### Requirement
Which lines run from the line with "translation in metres" through the line with "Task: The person" in the entries below? Print them exactly, both ends included, and nothing more.

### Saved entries
○ ○ ○ ○ ○

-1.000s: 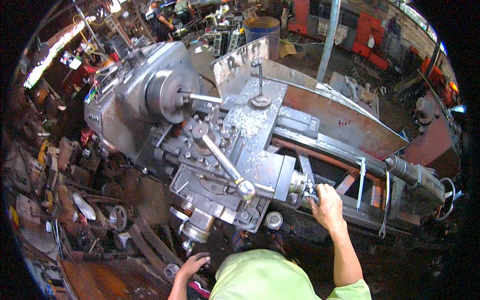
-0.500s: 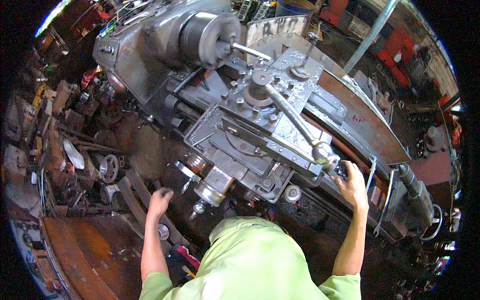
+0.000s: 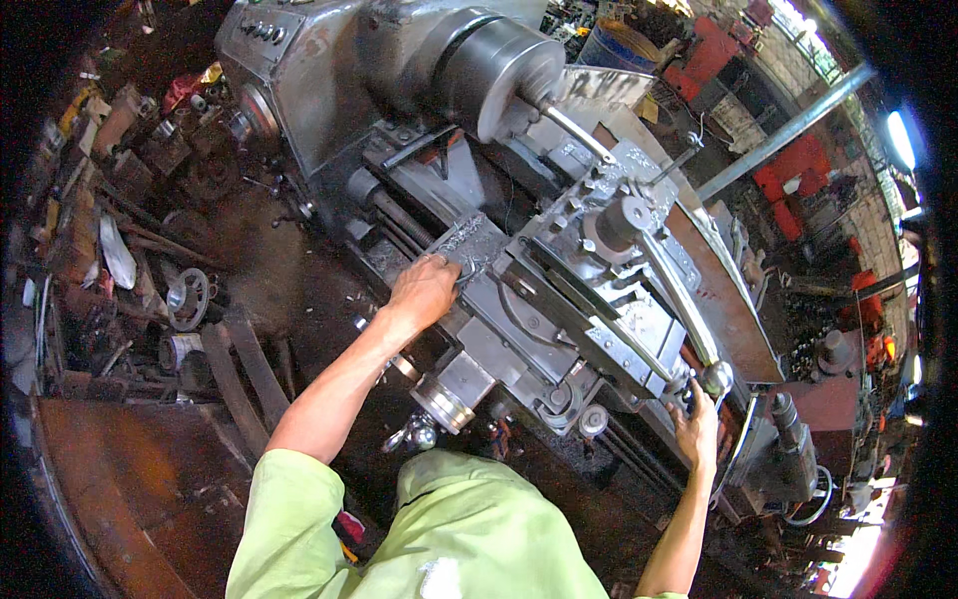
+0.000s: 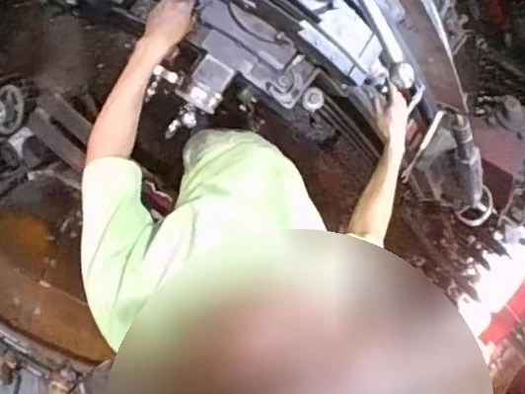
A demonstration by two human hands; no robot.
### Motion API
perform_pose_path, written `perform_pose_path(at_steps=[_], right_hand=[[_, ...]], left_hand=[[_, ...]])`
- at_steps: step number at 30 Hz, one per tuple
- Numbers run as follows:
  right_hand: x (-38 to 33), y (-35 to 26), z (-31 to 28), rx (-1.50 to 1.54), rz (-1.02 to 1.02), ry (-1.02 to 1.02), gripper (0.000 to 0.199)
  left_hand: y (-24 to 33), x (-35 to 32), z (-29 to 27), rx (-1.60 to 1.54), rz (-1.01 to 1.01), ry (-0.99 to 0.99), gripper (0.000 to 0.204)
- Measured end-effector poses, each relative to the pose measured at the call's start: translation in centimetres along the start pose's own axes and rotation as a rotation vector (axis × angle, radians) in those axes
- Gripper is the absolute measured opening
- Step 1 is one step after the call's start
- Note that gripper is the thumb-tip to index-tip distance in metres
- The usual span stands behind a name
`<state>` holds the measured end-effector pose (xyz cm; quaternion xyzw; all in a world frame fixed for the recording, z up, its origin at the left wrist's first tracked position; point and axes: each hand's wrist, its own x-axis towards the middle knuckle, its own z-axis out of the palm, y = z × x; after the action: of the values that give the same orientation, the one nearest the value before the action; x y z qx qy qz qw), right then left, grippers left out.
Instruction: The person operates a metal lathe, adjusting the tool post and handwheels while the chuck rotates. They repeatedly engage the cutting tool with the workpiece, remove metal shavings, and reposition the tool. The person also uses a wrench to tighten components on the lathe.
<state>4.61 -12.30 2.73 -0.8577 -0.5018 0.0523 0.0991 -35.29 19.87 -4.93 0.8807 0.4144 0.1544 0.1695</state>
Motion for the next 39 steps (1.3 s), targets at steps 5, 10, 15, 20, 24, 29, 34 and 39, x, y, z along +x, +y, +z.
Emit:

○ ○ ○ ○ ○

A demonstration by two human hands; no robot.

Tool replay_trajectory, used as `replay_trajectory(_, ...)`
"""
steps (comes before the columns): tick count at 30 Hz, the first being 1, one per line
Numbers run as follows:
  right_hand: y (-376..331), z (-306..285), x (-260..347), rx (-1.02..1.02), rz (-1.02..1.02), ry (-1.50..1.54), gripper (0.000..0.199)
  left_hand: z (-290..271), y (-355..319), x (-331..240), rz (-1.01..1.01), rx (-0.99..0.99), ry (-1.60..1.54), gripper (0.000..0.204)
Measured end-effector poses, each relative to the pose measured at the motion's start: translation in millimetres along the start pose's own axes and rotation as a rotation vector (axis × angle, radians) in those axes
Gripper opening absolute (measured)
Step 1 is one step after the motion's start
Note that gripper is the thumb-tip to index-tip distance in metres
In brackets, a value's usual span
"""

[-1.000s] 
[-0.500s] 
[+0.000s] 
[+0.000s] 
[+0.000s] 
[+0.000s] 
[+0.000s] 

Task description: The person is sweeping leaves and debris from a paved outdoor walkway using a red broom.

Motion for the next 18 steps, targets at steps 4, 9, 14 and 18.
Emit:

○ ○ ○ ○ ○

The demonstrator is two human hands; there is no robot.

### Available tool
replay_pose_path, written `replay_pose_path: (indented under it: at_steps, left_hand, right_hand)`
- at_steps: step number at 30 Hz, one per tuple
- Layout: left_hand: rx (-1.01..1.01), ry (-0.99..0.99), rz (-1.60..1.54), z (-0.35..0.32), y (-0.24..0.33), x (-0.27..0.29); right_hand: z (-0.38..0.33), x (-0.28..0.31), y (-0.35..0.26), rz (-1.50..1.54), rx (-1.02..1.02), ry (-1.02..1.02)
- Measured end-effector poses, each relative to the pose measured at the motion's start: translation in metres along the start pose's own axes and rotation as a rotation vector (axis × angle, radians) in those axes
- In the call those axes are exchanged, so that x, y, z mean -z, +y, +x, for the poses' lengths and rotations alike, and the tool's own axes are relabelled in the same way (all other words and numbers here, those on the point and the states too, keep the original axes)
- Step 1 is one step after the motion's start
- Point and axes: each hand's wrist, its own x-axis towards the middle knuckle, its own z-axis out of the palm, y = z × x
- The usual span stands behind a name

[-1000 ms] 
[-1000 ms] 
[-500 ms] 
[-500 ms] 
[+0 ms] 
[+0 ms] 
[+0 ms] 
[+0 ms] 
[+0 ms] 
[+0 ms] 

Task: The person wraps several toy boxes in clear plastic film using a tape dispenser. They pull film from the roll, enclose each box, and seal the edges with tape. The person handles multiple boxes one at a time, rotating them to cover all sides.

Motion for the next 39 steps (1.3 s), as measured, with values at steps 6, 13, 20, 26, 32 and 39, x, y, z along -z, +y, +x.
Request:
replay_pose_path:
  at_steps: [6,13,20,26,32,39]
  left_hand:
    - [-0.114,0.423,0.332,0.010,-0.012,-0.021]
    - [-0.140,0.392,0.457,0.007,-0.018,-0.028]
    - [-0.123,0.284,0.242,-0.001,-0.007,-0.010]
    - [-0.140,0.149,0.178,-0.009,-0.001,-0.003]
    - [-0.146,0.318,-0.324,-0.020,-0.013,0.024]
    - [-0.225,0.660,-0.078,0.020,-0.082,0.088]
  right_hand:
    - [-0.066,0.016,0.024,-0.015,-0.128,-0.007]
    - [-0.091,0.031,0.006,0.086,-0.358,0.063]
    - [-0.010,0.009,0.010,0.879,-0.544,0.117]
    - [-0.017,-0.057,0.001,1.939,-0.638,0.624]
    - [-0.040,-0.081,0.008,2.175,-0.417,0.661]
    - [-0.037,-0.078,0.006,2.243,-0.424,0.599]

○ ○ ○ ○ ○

### Answer
- Measured end-effector poses, each relative to the pose measured at the motion's start: translation in metres along the start pose's own axes and rotation as a rotation vector (axis × angle, radians) in those axes
- In the call those axes are exchanged, so that x, y, z mean -z, +y, +x, for the poses' lengths and rotations alike, and the tool's own axes are relabelled in the same way (all other words and numbers here, those on the point and the states too, keep the original axes)
- Step 1 is one step after the motion's start
- Point and axes: each hand's wrist, its own x-axis towards the middle knuckle, its own z-axis out of the palm, y = z × x
- The usual span stands behind a name

[-1000 ms] 
[-1000 ms] 
[-500 ms] 
[-500 ms] 
[+0 ms] 
[+0 ms] 
[+0 ms] 
[+0 ms] 
[+0 ms] 
[+0 ms] 

Task: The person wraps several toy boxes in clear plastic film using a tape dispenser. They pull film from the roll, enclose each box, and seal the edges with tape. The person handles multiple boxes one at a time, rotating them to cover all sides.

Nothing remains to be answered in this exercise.